### EXERCISE REQUIREMENTS
Repeat the entire listing exactly.

--------------------------------------------------

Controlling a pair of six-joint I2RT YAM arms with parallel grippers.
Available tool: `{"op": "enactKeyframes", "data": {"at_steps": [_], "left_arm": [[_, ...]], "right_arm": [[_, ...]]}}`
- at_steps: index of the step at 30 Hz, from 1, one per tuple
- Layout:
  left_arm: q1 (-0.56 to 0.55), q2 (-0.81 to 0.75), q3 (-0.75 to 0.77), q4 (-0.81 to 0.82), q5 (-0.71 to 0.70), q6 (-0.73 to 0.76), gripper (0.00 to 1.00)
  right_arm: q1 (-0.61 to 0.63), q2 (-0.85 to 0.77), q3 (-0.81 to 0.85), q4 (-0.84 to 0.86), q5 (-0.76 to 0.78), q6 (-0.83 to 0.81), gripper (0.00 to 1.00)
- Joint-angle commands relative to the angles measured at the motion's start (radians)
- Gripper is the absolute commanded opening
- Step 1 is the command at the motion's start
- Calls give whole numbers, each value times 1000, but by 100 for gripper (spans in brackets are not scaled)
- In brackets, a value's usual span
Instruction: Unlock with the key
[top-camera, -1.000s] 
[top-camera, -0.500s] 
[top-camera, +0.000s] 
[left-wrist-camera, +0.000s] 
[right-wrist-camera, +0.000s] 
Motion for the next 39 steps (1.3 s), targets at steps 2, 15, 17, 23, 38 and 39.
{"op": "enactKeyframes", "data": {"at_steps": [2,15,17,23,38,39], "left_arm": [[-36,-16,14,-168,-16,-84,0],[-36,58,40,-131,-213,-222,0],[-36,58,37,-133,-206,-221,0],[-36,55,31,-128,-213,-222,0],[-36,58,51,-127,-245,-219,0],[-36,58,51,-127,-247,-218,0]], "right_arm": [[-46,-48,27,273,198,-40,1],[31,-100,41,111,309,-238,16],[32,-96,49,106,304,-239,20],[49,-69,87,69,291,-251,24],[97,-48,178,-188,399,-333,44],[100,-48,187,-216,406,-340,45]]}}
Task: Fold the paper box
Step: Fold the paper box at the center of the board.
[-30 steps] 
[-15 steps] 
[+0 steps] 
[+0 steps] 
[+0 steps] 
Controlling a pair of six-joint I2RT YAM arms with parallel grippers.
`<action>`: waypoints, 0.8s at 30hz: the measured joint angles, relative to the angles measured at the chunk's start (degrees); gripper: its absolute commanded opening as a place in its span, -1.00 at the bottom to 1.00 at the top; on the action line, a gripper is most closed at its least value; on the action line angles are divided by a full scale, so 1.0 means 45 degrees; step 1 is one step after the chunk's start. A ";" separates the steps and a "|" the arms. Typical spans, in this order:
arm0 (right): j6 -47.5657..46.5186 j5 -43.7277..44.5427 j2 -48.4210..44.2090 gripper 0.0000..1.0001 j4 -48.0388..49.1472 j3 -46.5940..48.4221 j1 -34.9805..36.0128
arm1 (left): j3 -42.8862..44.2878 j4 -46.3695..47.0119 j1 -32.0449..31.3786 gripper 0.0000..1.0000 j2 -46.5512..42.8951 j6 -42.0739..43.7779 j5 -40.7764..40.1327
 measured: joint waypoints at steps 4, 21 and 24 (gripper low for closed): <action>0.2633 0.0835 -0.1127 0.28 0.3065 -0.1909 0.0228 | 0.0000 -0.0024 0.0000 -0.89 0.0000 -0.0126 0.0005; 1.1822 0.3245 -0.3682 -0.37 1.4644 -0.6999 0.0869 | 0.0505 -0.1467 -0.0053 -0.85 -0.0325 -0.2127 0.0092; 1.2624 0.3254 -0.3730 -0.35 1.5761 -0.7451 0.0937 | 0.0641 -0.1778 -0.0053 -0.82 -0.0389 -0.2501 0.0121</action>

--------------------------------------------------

### RESULT
Controlling a pair of six-joint I2RT YAM arms with parallel grippers.
Available tool: `{"op": "enactKeyframes", "data": {"at_steps": [_], "left_arm": [[_, ...]], "right_arm": [[_, ...]]}}`
- at_steps: index of the step at 30 Hz, from 1, one per tuple
- Layout:
  left_arm: q1 (-0.56 to 0.55), q2 (-0.81 to 0.75), q3 (-0.75 to 0.77), q4 (-0.81 to 0.82), q5 (-0.71 to 0.70), q6 (-0.73 to 0.76), gripper (0.00 to 1.00)
  right_arm: q1 (-0.61 to 0.63), q2 (-0.85 to 0.77), q3 (-0.81 to 0.85), q4 (-0.84 to 0.86), q5 (-0.76 to 0.78), q6 (-0.83 to 0.81), gripper (0.00 to 1.00)
- Joint-angle commands relative to the angles measured at the motion's start (radians)
- Gripper is the absolute commanded opening
- Step 1 is the command at the motion's start
- Calls give whole numbers, each value times 1000, but by 100 for gripper (spans in brackets are not scaled)
- In brackets, a value's usual span
Instruction: Unlock with the key
[top-camera, -1.000s] 
[top-camera, -0.500s] 
[top-camera, +0.000s] 
[left-wrist-camera, +0.000s] 
[right-wrist-camera, +0.000s] 
Motion for the next 39 steps (1.3 s), targets at steps 2, 15, 17, 23, 38 and 39.
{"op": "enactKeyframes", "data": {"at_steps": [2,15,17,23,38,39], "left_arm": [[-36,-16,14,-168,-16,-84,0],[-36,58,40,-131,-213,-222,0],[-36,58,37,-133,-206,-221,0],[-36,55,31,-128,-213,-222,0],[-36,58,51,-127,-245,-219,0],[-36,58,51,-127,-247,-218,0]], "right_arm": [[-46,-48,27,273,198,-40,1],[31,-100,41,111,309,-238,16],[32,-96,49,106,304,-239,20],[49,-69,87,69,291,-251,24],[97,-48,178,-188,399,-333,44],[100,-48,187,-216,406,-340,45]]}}
Task: Fold the paper box
Step: Fold the paper box at the center of the board.
[-30 steps] 
[-15 steps] 
[+0 steps] 
[+0 steps] 
[+0 steps] 
Controlling a pair of six-joint I2RT YAM arms with parallel grippers.
`<action>`: waypoints, 0.8s at 30hz: the measured joint angles, relative to the angles measured at the chunk's start (degrees); gripper: its absolute commanded opening as a place in its span, -1.00 at the bottom to 1.00 at the top; on the action line, a gripper is most closed at its least value; on the action line angles are divided by a full scale, so 1.0 means 45 degrees; step 1 is one step after the chunk's start. A ";" separates the steps and a "|" the arms. Typical spans, in this order:
arm0 (right): j6 -47.5657..46.5186 j5 -43.7277..44.5427 j2 -48.4210..44.2090 gripper 0.0000..1.0001 j4 -48.0388..49.1472 j3 -46.5940..48.4221 j1 -34.9805..36.0128
arm1 (left): j3 -42.8862..44.2878 j4 -46.3695..47.0119 j1 -32.0449..31.3786 gripper 0.0000..1.0000 j2 -46.5512..42.8951 j6 -42.0739..43.7779 j5 -40.7764..40.1327
 measured: joint waypoints at steps 4, 21 and 24 (gripper low for closed): <action>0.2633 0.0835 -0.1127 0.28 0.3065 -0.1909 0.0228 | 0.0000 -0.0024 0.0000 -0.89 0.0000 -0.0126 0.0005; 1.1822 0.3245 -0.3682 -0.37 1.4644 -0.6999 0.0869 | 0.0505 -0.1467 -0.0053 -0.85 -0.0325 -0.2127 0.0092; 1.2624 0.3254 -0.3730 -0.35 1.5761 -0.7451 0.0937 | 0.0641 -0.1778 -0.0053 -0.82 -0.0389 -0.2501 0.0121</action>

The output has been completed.